In an advantageous version of the present invention, the exhaust-gas purification device is positioned downstream from the heat exchanger unit. This measure ensures that, by giving off heat to the heat exchanger, a cooling down of the exhaust gas flowing towards the exhaust-gas purification device is achieved. Overheating of the exhaust-gas purification device is thus avoided, in particular at relatively high or maximum capacity of the combustion device. The reduction of thermal stress on the exhaust-gas purification device offers the advantage of significantly extending its life span and improving its useful life.

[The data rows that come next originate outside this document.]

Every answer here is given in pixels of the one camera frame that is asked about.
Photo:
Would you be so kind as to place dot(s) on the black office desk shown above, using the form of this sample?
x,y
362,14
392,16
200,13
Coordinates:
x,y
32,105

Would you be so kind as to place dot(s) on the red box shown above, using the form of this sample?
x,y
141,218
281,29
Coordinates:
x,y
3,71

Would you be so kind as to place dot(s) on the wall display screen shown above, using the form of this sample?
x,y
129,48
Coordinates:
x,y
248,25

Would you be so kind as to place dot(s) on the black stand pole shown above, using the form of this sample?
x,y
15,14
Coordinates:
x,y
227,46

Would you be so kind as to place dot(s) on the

In addition, full-load enrichment, as currently used in particular in gasoline engines, becomes unnecessary with the consequence that the otherwise increased fuel consumption associated with it also becomes unnecessary due to the additional fuel, or mixture of substances, introduced for cooling down the exhaust gas at full load. As a result, a particularly environment-friendly operation of the combustion device and of the vehicle according to the present invention can be achieved.
The exhaust-gas purification device is advantageously positioned near the heat exchanger unit. For example, until the operating temperature of the exhaust-gas purification device is reached, i.e. until what is called light-off, an advantageous control to a large extent prevents heat being transferred via the heat exchanger unit so that, in particular where the exhaust-gas purification device is positioned relatively close to the engine, it reaches its operating temperature relatively rapidly. Catalyst light-off is hereby sped up significantly and as a result, in particular during start-up of the combustion device and of the exhaust-gas purification device, markedly less environmentally-relevant exhaust gas emissions are generated.

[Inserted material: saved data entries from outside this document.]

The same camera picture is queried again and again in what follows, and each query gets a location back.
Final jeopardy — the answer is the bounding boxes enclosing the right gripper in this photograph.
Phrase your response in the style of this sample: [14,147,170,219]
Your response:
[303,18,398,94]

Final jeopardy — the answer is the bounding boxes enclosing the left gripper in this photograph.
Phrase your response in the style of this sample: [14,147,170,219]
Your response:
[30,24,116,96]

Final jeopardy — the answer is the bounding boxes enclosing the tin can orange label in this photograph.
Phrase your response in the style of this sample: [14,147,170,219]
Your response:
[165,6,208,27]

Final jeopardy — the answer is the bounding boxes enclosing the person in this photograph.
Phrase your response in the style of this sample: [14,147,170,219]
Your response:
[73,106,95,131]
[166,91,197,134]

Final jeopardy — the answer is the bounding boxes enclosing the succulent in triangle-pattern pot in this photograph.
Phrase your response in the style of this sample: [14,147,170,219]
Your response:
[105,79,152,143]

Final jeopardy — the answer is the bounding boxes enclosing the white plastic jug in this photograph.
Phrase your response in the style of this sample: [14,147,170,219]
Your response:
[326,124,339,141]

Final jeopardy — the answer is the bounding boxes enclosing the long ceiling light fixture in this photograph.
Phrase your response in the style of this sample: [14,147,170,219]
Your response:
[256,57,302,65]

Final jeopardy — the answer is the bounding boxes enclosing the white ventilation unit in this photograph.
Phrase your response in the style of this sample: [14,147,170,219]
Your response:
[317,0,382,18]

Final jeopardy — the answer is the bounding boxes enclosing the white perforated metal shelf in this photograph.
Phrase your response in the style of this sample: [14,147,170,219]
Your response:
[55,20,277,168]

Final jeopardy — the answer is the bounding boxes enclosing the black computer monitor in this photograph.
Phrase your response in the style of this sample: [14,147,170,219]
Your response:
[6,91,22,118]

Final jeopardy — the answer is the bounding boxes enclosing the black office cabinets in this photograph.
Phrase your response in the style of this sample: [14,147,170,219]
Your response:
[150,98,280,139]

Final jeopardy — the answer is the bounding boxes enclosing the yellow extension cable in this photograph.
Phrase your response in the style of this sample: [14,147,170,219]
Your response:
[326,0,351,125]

In an improved version of the present invention, at least one accumulator device is provided for storing the reformed gas. By using an appropriate accumulator device, hydrogen generation and hydrogen utilization may take place at different times in particular. In particular during start-up, for example, the combustion device can be operated almost exclusively using reformed gas, resulting in a particularly drastic reduction of environmentally-relevant raw exhaust gas emissions.
If necessary, the combustion device may be operated in mixed operation during start-up. This means that a mixture of reformed gas and fuel is supplied to the combustion device.

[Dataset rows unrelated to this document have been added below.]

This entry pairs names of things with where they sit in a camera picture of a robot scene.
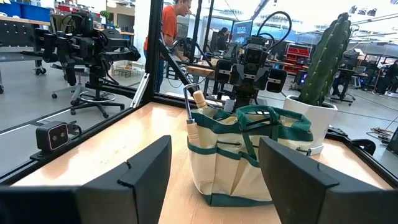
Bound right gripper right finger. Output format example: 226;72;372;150
258;136;398;224

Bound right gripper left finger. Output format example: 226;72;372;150
0;135;173;224

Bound wooden-handled garden trowel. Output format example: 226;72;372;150
192;90;209;110

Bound wooden-handled hand rake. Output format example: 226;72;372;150
182;83;202;147

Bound cream and green gardening bag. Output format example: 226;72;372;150
186;105;314;207

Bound red storage shelf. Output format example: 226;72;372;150
284;43;312;76

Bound tall green cactus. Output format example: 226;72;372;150
298;12;353;108

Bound white faceted plant pot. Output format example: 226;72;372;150
282;95;339;156

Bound computer monitor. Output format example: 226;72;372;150
231;19;254;45

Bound person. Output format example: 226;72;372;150
375;60;398;95
215;27;230;52
143;0;192;94

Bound black office chair base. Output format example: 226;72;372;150
50;88;126;119

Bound blue storage bins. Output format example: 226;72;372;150
0;1;51;23

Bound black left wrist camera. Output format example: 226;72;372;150
243;43;269;67

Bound left gripper black cable loop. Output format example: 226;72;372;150
256;11;293;52

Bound black table-level camera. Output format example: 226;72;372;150
29;120;83;161

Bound black aluminium table frame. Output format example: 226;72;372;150
0;0;398;187

In addition, rich operation of the combustion device, i.e., using an excess of hydrogen and, if necessary, secondary air injection, may be used to achieve even faster catalyst light-off. Particularly intense and rapid heating up of the exhaust-gas purification device is achieved because during this operation hydrogen, whose exothermal transformation is achievable even at room temperature on appropriate catalytically active surfaces, is not fully transformed in the combustion device and is present in the exhaust gas so that the catalyst, or the exhaust-gas purification device, is rapidly heated up. The same may be accomplished by means of mixed rich/lean operation of the combustion device, distributed over the individual cylinders, without secondary air injection.
Through mixed operation of the combustion device, e.g., using a mixture of fuel and reformed gas, the present invention offers the additional improvement of achieving a marked increase in exhaust gas recirculation rates (EGR rates) as compared to pure fuel or gasoline operation. Such high exhaust gas recirculation rates have the effect, by dethrottling the engine or the combustion device, of achieving a marked increase in efficiency and may therefore result in a particularly low overall fuel consumption in the vehicle. Such a high exhaust gas recirculation rate may be achieved in particular because of the relatively wide ignition range of hydrogen as compared to that of gasoline.